Utilizing Gantt charts to display timelines can be incredibly helpful, and enable team members to keep track of every aspect of a project. Even if you’re not a project management professional, familiarizing yourself with Gantt charts can help you stay organized.

5. Heat Map

A heat map is a type of visualization used to show differences in data through variations in color. These charts use color to communicate values in a way that makes it easy for the viewer to quickly identify trends. Having a clear legend is necessary in order for a user to successfully read and interpret a heatmap.

There are many possible applications of heat maps. For example, if you want to analyze which time of day a retail store makes the most sales, you can use a heat map that shows the day of the week on the vertical axis and time of day on the horizontal axis. Then, by shading in the matrix with colors that correspond to the number of sales at each time of day, you can identify trends in the data that allow you to determine the exact times your store experiences the most sales.

6. A Box and Whisker Plot

A box and whisker plot , or box plot, provides a visual summary of data through its quartiles. First, a box is drawn from the first quartile to the third of the data set. A line within the box represents the median. “Whiskers,” or lines, are then drawn extending from the box to the minimum (lower extreme) and maximum (upper extreme). Outliers are represented by individual points that are in-line with the whiskers.

This type of chart is helpful in quickly identifying whether or not the data is symmetrical or skewed, as well as providing a visual summary of the data set that can be easily interpreted.

7. Waterfall Chart

A waterfall chart is a visual representation that illustrates how a value changes as it’s influenced by different factors, such as time. The main goal of this chart is to show the viewer how a value has grown or declined over a defined period. For example, waterfall charts are popular for showing spending or earnings over time.

8. Area Chart

An area chart , or area graph, is a variation on a basic line graph in which the area underneath the line is shaded to represent the total value of each data point. When several data series must be compared on the same graph, stacked area charts are used.

This method of data visualization is useful for showing changes in one or more quantities over time, as well as showing how each quantity combines to make up the whole. Stacked area charts are effective in showing part-to-whole comparisons.

9. Scatter Plot

Another technique commonly used to display data is a scatter plot . A scatter plot displays data for two variables as represented by points plotted against the horizontal and vertical axis. This type of data visualization is useful in illustrating the relationships that exist between variables and can be used to identify trends or correlations in data.

Scatter plots are most effective for fairly large data sets, since it’s often easier to identify trends when there are more data points present. Additionally, the closer the data points are grouped together, the stronger the correlation or trend tends to be.

10. Pictogram Chart

Pictogram charts , or pictograph charts, are particularly useful for presenting simple data in a more visual and engaging way. These charts use icons to visualize data, with each icon representing a different value or category. For example, data about time might be represented by icons of clocks or watches. Each icon can correspond to either a single unit or a set number of units (for example, each icon represents 100 units).

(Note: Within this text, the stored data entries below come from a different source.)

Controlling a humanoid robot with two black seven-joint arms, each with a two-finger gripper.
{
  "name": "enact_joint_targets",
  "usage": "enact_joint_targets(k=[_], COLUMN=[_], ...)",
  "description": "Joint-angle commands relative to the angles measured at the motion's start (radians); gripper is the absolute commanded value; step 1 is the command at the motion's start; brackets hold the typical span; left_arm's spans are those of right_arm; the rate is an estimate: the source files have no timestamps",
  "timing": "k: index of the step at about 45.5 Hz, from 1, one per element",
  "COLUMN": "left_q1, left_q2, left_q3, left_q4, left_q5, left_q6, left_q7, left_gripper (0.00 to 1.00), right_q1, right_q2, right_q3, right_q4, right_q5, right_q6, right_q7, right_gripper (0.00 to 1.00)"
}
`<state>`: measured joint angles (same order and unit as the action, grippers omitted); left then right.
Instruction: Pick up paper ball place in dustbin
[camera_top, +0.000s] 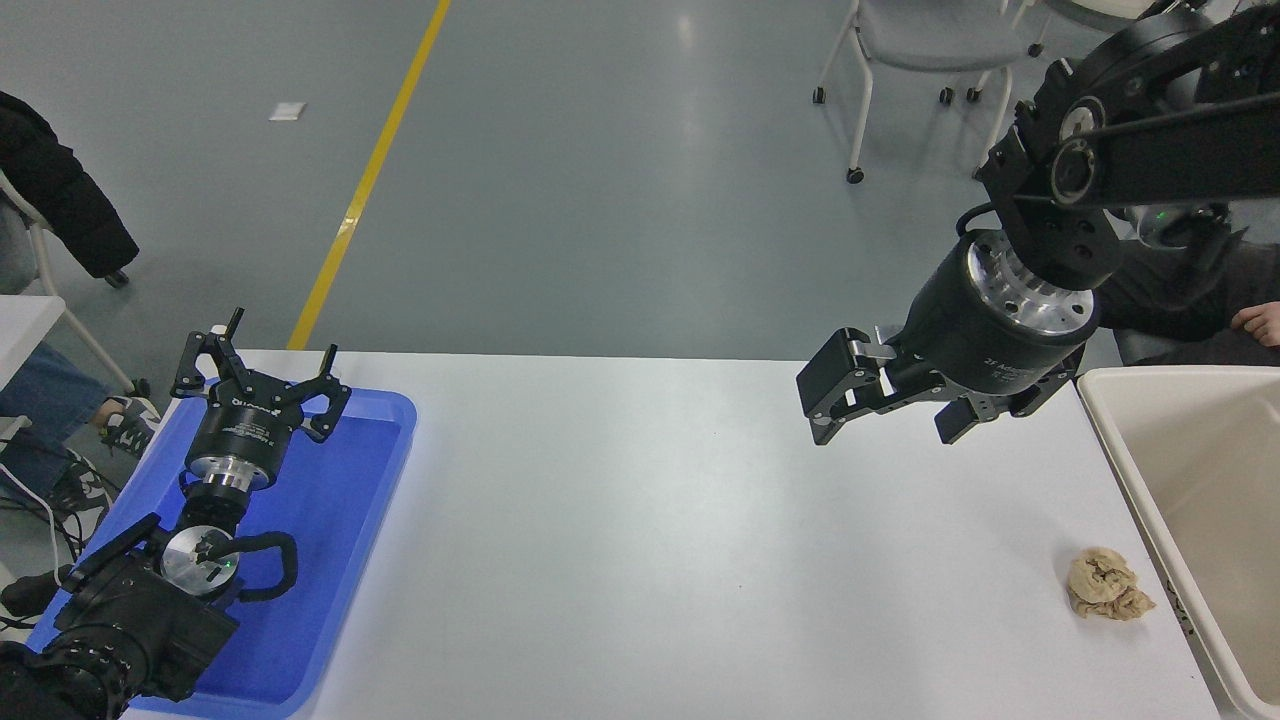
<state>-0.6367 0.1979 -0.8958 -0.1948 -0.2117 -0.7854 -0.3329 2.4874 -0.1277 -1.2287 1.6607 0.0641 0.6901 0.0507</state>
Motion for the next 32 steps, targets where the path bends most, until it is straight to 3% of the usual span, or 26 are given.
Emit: enact_joint_targets(k=[1,21,32], left_q1=[-0.001,-0.001,-0.001], left_q2=[-0.002,-0.002,-0.002], left_q3=[0.0,0.0,0.0], left_q4=[0.0,0.0,0.0], left_q5=[0.0,0.0,0.0], left_q6=[0.0,0.0,0.0], left_q7=[0.0,0.0,0.0], left_gripper=[1.0,1.0,1.0], right_q1=[-0.019,-0.055,-0.105], right_q2=[0.0,-0.009,-0.107], right_q3=[0.0,0.0,-0.009], right_q4=[-0.002,-0.009,-0.019], right_q5=[-0.027,-0.069,-0.164], right_q6=[-0.003,-0.007,-0.037], right_q7=[0.001,0.003,0.003], right_gripper=[1.0,1.0,1.0])
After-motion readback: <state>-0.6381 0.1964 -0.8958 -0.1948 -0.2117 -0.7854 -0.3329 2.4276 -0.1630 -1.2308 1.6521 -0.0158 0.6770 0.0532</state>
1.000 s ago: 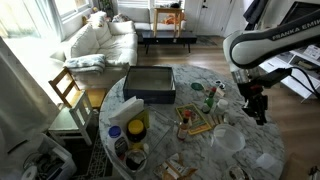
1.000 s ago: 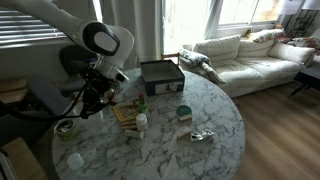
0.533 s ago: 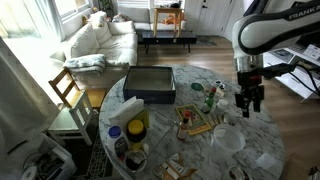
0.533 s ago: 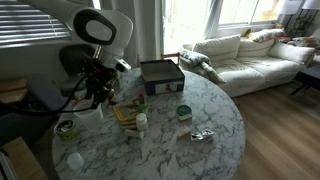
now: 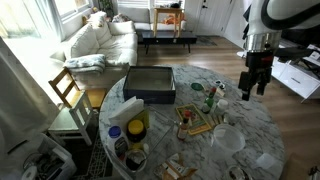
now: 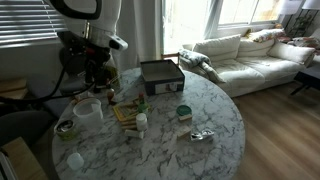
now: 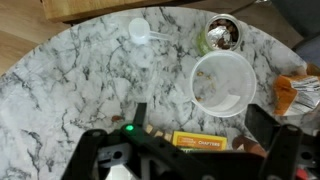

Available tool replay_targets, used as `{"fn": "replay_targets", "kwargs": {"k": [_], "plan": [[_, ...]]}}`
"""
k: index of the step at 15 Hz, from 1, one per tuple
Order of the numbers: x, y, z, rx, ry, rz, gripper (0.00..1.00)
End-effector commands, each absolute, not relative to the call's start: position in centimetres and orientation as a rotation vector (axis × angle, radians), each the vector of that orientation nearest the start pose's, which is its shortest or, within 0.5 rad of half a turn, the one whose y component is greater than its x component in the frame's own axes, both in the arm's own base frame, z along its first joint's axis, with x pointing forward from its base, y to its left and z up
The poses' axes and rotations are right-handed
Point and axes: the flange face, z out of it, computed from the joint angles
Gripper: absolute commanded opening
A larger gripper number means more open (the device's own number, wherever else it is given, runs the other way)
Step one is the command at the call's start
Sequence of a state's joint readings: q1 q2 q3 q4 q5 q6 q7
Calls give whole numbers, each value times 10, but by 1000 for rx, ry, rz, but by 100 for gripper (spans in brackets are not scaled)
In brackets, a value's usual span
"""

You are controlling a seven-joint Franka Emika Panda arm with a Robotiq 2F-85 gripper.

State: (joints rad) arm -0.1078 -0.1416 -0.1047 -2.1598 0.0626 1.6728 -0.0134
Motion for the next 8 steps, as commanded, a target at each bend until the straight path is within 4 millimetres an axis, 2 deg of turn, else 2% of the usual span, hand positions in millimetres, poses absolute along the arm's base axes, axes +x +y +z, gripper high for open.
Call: {"fn": "replay_targets", "kwargs": {"k": [1,2,3,5,8], "plan": [[443,-93,459,-2925,322,358,100],[441,-93,465,-2923,323,318,100],[452,-92,459,-2951,327,408,100],[449,-92,470,-2948,328,362,100],[447,-92,470,-2948,328,351,100]]}}
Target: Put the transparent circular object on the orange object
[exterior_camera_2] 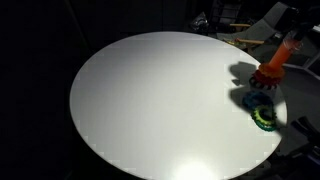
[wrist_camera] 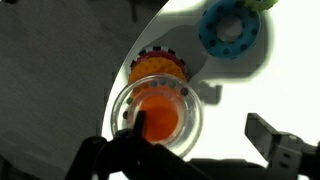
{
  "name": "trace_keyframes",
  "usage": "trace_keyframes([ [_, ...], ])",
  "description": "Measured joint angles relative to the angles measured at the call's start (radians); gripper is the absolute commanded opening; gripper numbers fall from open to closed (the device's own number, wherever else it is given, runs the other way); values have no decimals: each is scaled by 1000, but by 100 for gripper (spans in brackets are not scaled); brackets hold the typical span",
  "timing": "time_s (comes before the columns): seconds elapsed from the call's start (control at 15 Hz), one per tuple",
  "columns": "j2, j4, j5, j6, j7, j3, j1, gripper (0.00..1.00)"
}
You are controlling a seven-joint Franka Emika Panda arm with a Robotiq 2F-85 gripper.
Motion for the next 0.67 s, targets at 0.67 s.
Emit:
trace_keyframes([
  [0.67, 20, 34, -6, -1, 1, -8, -8, 100],
])
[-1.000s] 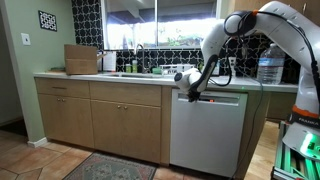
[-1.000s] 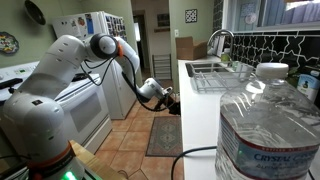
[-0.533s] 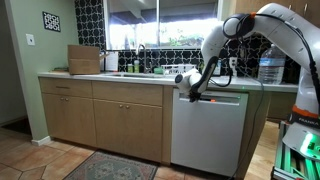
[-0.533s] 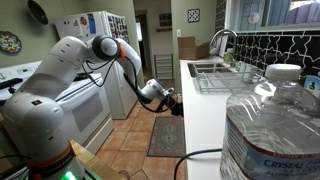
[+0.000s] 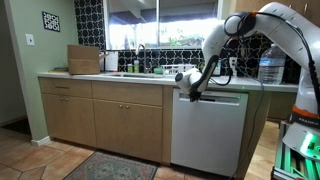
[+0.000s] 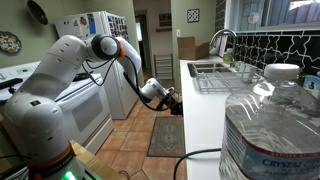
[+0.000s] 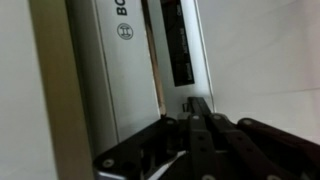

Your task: Push a button on the dishwasher

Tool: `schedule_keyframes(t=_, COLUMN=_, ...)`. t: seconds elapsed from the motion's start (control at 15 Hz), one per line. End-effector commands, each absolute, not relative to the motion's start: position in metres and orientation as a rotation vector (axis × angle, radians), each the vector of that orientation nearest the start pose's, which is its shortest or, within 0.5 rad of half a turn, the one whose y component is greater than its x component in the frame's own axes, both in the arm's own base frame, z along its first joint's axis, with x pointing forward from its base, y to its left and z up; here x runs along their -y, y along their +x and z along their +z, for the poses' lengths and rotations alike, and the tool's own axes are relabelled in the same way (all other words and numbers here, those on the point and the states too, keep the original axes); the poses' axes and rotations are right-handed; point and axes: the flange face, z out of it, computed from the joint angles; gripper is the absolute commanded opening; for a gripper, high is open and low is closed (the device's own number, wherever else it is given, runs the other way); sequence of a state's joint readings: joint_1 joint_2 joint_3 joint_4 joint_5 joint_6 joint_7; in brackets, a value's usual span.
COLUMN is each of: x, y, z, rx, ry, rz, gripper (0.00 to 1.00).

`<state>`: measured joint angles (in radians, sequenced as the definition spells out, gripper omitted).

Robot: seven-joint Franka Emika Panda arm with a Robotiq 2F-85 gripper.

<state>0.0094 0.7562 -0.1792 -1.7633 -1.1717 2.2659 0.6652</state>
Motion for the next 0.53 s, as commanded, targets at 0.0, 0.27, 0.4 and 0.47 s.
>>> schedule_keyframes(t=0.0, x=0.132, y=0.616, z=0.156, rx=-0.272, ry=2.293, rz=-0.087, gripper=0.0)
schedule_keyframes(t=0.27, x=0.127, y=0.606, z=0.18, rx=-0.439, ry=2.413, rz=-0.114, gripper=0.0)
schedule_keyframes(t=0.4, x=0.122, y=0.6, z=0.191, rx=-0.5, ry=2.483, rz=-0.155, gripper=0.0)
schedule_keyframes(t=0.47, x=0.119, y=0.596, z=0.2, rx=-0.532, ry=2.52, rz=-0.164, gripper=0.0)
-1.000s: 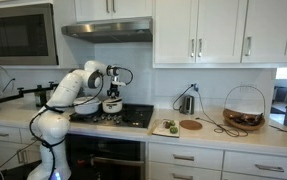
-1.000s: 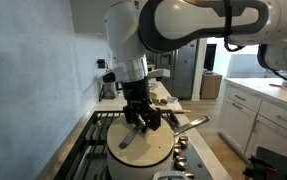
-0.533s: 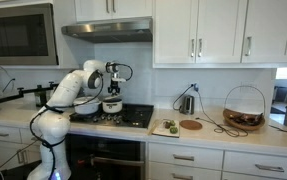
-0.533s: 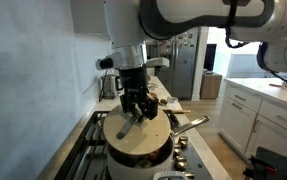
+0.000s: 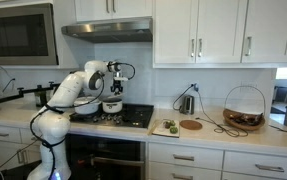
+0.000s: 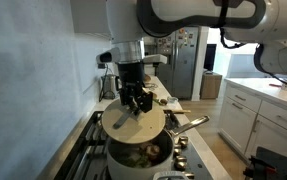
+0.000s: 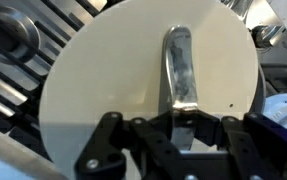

In addition to making the data more engaging, pictogram charts are helpful in situations where language or cultural differences might be a barrier to the audience’s understanding of the data.

11. Timeline

Timelines are the most effective way to visualize a sequence of events in chronological order. They’re typically linear, with key events outlined along the axis. Timelines are used to communicate time-related information and display historical data.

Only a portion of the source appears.